What is the difference between Car- Parrinello MD (CPMD) and varriable cell CPMD (vc-cp) in Quantum Espresso? Does it mean that the simulation is performing in NPT enssemble instead of NVT, for instance?
In the traditional Car-Parrinello Molecular Dynamics (MD) simulations, the unit cell volume and shape are fixed and one calculates the atomic positions and the self-consistent (Kohn-Sham) wave functions through a MD simulation. Of course, in such simulation both the unit-cell volume and shape parameters enter the energy functional as parameters, which however do not vary in the course of the MD simulation (they are static variables and not dynamic ones). In the Variable Cell MD simulations, as the name indicates, the volume and the shape of the unit cell are dynamical variables and are determined under a given externally-applied constant pressure. Such simulations are experimentally more relevant in that experimentally one fixes the external pressure and temperature -- both intensive thermodynamic variables, as opposed to the volume, which is an extensive thermodynamic variable. Such simulations are very relevant to theoretical investigations of structural phase transition (brought about by change in the temperature and the applied external pressure) at which both volume and shape of the unit cell can change. Incidentally, VCMD is also applied in the simulation of liquids, where shape of the simulation cell is essentially arbitrary, whereby one can simulate the applied external pressure by considering the volume of this cell as a dynamical variable.

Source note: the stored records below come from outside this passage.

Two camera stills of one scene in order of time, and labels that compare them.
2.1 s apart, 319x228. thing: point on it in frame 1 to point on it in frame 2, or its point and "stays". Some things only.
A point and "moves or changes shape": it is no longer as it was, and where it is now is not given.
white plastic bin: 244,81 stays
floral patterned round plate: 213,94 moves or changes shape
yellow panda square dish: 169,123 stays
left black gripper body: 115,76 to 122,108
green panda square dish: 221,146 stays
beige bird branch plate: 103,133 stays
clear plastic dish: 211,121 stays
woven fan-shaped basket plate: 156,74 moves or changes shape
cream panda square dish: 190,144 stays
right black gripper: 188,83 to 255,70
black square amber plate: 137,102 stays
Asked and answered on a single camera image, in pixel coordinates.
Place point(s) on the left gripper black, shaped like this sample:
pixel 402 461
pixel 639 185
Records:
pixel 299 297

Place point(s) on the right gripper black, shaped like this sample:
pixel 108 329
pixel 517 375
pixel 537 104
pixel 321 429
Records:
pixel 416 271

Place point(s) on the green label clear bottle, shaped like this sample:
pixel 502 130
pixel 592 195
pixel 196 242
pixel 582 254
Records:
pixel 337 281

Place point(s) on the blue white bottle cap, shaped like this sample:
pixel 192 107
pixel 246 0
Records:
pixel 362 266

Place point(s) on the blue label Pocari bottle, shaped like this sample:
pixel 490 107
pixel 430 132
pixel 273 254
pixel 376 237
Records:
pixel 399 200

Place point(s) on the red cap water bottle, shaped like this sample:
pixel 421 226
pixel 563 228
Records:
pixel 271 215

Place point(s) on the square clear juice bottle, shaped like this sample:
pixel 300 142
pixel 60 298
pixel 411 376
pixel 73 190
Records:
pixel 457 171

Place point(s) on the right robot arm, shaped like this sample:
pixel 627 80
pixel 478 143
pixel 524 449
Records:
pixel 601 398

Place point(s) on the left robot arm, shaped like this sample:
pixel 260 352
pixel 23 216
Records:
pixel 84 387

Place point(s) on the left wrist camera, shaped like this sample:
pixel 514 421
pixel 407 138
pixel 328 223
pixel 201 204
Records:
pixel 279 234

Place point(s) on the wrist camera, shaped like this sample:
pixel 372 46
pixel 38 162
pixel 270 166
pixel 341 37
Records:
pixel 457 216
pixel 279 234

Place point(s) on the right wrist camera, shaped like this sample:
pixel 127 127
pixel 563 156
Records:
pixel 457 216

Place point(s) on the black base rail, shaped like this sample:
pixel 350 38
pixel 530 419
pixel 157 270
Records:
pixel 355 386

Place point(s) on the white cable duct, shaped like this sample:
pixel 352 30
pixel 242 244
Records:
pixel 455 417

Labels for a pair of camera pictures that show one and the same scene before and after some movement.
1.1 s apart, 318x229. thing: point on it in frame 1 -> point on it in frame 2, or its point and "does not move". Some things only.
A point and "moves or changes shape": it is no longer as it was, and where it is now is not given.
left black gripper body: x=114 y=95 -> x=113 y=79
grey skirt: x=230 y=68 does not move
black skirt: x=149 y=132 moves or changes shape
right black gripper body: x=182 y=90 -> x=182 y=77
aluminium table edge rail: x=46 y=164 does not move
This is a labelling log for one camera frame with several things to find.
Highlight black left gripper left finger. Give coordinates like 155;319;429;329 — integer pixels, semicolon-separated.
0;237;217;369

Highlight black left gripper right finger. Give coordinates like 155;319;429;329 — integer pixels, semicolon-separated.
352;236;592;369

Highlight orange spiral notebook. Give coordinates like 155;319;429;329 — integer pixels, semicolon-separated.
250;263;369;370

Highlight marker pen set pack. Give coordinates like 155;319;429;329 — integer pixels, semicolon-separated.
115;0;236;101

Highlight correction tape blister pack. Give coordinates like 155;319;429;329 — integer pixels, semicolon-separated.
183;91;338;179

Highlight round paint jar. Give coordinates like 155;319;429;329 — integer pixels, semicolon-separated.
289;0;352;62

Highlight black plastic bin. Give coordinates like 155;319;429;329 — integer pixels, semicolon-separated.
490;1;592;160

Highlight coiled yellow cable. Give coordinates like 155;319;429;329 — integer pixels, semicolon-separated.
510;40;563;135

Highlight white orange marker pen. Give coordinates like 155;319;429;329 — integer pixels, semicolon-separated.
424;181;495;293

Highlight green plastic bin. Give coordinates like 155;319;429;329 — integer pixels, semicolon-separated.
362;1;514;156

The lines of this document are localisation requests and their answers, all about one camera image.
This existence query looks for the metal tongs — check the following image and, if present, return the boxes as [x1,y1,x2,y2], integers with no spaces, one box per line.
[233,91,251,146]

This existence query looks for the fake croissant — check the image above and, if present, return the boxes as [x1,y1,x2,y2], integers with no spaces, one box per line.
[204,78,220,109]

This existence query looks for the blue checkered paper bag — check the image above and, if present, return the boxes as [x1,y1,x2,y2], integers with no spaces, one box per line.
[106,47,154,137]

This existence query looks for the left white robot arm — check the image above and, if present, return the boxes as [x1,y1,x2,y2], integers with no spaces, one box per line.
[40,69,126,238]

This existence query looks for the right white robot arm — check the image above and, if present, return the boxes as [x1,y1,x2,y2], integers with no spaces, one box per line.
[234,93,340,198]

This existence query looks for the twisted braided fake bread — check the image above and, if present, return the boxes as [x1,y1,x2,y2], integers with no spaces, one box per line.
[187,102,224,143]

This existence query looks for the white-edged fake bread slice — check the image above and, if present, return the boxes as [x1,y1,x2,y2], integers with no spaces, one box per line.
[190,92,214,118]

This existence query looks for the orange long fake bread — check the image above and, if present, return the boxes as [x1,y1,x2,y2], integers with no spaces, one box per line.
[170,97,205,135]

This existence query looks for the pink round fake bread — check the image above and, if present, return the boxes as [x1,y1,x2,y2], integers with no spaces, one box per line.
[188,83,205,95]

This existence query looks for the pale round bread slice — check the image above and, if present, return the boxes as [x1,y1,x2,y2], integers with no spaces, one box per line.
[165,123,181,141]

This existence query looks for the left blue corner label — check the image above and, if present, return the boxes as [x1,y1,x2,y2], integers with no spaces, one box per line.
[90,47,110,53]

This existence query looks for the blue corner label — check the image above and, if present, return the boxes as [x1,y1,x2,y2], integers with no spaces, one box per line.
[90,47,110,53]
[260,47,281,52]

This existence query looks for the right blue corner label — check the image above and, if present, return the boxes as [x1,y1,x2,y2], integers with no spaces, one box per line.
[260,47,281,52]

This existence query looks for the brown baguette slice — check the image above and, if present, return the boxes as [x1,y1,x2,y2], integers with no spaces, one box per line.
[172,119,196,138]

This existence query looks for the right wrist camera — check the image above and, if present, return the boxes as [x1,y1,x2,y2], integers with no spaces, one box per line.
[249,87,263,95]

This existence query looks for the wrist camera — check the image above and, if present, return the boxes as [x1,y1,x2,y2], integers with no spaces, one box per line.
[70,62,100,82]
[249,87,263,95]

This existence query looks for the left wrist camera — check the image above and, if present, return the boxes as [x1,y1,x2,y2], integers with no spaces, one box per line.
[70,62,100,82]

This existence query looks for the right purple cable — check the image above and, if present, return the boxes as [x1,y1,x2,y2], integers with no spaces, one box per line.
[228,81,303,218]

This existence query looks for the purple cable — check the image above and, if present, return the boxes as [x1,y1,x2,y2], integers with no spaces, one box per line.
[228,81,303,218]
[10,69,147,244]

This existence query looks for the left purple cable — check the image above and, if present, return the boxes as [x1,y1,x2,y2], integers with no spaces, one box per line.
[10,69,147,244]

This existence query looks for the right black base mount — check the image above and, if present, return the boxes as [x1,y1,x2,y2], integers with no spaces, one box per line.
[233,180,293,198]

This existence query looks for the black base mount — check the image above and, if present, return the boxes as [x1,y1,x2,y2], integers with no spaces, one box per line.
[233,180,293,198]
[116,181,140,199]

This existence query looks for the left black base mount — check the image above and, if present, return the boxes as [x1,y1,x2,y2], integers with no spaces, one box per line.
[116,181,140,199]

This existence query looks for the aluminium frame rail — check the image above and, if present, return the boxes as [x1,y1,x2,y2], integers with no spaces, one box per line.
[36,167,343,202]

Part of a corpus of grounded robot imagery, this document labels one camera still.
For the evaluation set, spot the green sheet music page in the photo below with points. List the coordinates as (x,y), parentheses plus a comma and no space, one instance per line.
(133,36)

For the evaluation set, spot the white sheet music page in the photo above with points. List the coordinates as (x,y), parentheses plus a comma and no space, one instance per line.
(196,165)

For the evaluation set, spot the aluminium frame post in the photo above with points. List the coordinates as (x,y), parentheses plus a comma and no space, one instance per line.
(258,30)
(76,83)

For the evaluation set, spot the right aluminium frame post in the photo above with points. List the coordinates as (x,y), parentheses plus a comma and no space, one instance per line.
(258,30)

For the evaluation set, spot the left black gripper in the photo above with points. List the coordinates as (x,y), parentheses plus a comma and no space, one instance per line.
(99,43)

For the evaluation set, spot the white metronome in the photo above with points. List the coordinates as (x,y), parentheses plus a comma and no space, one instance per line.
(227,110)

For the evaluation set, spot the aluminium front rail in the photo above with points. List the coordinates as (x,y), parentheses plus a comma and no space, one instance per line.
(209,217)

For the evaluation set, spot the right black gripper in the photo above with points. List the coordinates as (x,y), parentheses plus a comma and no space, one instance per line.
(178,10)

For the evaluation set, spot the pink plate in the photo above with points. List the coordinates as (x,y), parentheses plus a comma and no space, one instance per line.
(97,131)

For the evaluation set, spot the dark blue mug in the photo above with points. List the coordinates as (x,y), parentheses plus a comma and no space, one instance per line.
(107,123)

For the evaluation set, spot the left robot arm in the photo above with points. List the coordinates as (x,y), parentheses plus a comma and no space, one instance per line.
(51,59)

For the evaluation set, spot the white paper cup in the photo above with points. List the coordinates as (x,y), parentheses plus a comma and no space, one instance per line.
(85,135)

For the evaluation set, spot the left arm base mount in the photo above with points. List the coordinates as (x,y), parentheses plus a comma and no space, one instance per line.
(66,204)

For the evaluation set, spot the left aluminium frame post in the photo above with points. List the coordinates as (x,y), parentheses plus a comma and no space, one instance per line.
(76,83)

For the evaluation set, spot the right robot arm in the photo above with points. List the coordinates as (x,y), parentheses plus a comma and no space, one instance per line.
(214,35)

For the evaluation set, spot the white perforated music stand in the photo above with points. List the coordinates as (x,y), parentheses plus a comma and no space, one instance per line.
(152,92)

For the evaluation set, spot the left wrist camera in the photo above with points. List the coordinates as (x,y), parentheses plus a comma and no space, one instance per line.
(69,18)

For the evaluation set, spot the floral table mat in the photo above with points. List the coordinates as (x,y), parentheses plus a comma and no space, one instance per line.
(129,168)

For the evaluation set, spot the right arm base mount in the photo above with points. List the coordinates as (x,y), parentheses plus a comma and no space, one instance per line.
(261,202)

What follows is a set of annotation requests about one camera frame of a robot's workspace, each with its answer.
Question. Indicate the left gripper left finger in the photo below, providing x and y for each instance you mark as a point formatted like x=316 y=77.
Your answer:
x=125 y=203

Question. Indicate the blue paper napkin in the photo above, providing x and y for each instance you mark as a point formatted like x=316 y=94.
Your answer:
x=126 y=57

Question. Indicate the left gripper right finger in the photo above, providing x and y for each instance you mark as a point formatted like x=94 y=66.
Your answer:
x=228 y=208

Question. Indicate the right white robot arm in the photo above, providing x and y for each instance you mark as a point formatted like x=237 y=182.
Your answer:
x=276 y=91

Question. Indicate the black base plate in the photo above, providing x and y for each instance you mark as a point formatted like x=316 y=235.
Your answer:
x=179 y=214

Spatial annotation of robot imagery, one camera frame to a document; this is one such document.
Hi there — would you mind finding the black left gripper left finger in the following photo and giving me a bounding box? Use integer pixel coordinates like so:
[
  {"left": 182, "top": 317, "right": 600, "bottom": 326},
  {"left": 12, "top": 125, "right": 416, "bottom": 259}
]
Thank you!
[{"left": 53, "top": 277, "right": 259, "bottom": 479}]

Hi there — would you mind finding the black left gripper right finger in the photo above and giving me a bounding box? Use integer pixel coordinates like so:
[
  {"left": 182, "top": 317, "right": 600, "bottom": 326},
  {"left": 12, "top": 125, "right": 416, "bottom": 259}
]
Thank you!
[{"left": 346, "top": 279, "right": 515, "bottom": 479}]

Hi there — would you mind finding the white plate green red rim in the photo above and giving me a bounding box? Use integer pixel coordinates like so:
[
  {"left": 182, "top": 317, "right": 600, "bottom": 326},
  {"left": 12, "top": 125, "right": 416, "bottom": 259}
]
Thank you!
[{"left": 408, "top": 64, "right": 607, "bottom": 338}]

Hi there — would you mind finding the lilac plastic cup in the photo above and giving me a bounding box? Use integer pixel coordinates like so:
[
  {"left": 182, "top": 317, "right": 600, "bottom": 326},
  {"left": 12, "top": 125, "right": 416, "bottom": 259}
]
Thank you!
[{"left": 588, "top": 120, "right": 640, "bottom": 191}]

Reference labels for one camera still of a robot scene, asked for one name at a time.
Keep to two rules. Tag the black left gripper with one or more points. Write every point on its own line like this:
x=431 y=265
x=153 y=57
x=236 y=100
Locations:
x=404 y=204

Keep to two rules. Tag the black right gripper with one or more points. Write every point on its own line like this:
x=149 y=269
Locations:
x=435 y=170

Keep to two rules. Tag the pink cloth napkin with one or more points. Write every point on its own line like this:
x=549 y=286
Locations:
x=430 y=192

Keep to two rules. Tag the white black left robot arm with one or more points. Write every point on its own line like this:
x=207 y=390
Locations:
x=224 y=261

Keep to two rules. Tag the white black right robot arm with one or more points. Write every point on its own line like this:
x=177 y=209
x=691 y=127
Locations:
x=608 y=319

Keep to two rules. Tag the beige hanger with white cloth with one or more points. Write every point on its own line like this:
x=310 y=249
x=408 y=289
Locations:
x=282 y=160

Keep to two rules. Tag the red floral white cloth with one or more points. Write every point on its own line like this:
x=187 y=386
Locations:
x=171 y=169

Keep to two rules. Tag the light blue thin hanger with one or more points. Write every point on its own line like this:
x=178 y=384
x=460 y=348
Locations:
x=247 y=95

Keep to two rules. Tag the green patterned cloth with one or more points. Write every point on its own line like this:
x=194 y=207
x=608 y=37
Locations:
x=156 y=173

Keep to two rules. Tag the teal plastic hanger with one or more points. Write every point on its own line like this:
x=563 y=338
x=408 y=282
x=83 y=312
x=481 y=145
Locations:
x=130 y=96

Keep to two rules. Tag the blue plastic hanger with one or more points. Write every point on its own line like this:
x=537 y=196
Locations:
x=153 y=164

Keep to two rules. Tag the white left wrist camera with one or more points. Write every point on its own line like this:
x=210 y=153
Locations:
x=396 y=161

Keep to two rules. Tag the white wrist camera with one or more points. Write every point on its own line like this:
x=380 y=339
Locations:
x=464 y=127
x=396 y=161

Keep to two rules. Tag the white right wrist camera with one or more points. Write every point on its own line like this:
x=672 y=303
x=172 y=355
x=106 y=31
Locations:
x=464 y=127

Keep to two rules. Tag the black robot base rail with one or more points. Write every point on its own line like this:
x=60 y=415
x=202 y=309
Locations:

Three most cited publications regarding the VCMD technique are: (1) HC Andersen, J. Chem. Phys. 72, 2384 (1980), (2) M Parrinello, and A Rahman, Phys. Rev. Lett. 45, 1196 (1980), and (3) M Parrinello, and A Rahman, J. Appl. Phys. 52, 7182 (1981).
The answer to your question is no. But there are plenty of published studies around, using VCMD, such as those by Wentzcovitch et al. (Phys. Rev. Lett. 70, 3947 (1993)), and Souza and Martins (Phys. Rev. B 55, 8733 (1997)), to name but two.